TASK TO CARRY OUT:
Output the whole listing exactly, with no pictures.

DATA SHOWN:

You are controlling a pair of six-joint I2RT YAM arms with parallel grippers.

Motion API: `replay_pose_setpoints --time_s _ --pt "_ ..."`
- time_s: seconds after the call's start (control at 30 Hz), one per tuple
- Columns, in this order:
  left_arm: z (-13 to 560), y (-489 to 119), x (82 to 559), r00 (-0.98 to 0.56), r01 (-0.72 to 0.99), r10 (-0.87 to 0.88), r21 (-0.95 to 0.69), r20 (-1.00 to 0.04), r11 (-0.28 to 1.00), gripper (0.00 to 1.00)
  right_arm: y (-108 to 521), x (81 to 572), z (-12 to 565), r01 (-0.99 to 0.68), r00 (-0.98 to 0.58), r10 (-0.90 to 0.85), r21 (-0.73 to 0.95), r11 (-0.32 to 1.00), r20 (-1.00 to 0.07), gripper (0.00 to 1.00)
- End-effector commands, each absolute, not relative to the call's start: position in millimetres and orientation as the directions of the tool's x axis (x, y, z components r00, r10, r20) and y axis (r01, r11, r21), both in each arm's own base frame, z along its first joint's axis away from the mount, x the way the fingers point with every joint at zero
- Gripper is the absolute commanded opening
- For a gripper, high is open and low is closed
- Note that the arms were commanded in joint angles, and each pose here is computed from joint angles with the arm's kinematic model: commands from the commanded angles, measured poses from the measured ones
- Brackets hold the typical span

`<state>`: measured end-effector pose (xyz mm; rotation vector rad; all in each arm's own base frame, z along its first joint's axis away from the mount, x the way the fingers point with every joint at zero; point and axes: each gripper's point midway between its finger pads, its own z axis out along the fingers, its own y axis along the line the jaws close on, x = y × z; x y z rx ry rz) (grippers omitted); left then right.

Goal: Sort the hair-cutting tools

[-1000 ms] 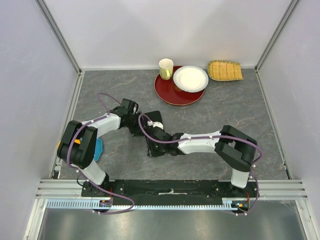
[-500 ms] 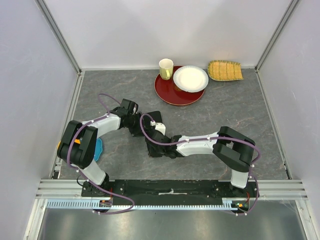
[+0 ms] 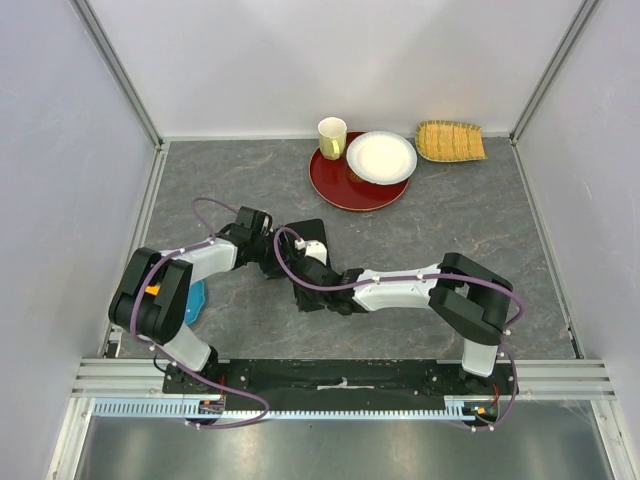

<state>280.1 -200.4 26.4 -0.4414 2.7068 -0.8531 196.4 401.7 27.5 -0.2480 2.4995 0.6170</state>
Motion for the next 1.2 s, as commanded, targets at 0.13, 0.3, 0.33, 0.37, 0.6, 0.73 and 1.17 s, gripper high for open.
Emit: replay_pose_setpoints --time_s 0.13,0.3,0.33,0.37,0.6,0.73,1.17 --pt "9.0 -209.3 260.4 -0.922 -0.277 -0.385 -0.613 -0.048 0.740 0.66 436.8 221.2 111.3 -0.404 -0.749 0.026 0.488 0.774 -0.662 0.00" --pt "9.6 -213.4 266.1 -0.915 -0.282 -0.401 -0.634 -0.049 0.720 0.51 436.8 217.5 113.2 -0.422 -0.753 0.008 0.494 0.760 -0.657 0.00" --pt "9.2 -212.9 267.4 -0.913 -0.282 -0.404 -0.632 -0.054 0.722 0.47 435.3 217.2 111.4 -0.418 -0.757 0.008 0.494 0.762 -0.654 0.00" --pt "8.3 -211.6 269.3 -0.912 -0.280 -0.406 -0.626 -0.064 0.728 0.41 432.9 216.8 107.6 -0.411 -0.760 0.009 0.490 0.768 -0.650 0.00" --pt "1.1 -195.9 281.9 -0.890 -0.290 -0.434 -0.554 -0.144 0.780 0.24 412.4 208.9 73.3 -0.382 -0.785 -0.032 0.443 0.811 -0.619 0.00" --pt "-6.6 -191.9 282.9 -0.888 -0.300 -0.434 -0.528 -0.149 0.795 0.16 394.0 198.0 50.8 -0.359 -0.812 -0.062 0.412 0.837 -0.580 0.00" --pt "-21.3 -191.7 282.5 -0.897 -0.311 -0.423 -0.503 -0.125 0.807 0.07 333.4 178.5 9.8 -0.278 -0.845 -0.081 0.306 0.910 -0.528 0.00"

FINISHED TASK:
You are controlling a pair of six-joint I2RT YAM arms with parallel grippers.

Motion API: `replay_pose_setpoints --time_s _ --pt "_ ..."`
- time_s: seconds after the call's start (control at 30 Hz), one per tuple
- Columns, in this order:
  left_arm: z (-13 to 560), y (-489 to 119), x (82 to 559), r00 (-0.98 to 0.56), r01 (-0.72 to 0.99), r10 (-0.87 to 0.88), r21 (-0.95 to 0.69), r20 (-1.00 to 0.04), r11 (-0.28 to 1.00), gripper (0.00 to 1.00)
  right_arm: y (-108 to 521), x (81 to 572), z (-12 to 565), r01 (-0.99 to 0.68), r00 (-0.98 to 0.58), r10 (-0.90 to 0.85), r21 (-0.73 to 0.95), r11 (-0.32 to 1.00), r20 (-1.00 to 0.07), gripper (0.00 to 1.00)
- End-effector commands, each absolute, not relative to the call's start: position in millimetres and orientation as the directions of the tool's x axis (x, y, z components r00, r10, r20) and y axis (r01, r11, r21), both in each arm's own base frame, z along its first joint's axis away from the mount, x the way the fingers point with every joint at zero
- Gripper is the absolute commanded opening
- For a gripper, high is open and low is closed
- Note that the arms were commanded in joint angles, and each pose here is computed from joint angles with the arm's kinematic model: commands from the commanded angles, measured poses from the measured ones
- Brackets hold the typical span

`<state>`: measured end-effector pose (xyz mm; rotation vector rad; all in each arm's own base frame, z along its first joint's axis away from the mount, x the way the fingers point with every joint at zero; point and axes: each gripper's point midway between its finger pads, its own z axis out along the fingers, its own y axis along the line the jaws close on, x = y × z; x y z rx ry rz) (grippers omitted); left then right.

Goal: Sort the hair-cutting tools

[-1000 ms] 
[-500 ms] 
[+0 ms] 

<state>280.1 -200.4 26.4 -0.4414 2.7068 -0.8531 196.4 401.7 27.5 -0.2480 2.4995 0.6170</state>
Motion for the next 1.2 s, as commanded, targets at 0.13, 0.3, 0.33, 0.37, 0.6, 0.73 and 1.17 s, gripper high for open.
Emit: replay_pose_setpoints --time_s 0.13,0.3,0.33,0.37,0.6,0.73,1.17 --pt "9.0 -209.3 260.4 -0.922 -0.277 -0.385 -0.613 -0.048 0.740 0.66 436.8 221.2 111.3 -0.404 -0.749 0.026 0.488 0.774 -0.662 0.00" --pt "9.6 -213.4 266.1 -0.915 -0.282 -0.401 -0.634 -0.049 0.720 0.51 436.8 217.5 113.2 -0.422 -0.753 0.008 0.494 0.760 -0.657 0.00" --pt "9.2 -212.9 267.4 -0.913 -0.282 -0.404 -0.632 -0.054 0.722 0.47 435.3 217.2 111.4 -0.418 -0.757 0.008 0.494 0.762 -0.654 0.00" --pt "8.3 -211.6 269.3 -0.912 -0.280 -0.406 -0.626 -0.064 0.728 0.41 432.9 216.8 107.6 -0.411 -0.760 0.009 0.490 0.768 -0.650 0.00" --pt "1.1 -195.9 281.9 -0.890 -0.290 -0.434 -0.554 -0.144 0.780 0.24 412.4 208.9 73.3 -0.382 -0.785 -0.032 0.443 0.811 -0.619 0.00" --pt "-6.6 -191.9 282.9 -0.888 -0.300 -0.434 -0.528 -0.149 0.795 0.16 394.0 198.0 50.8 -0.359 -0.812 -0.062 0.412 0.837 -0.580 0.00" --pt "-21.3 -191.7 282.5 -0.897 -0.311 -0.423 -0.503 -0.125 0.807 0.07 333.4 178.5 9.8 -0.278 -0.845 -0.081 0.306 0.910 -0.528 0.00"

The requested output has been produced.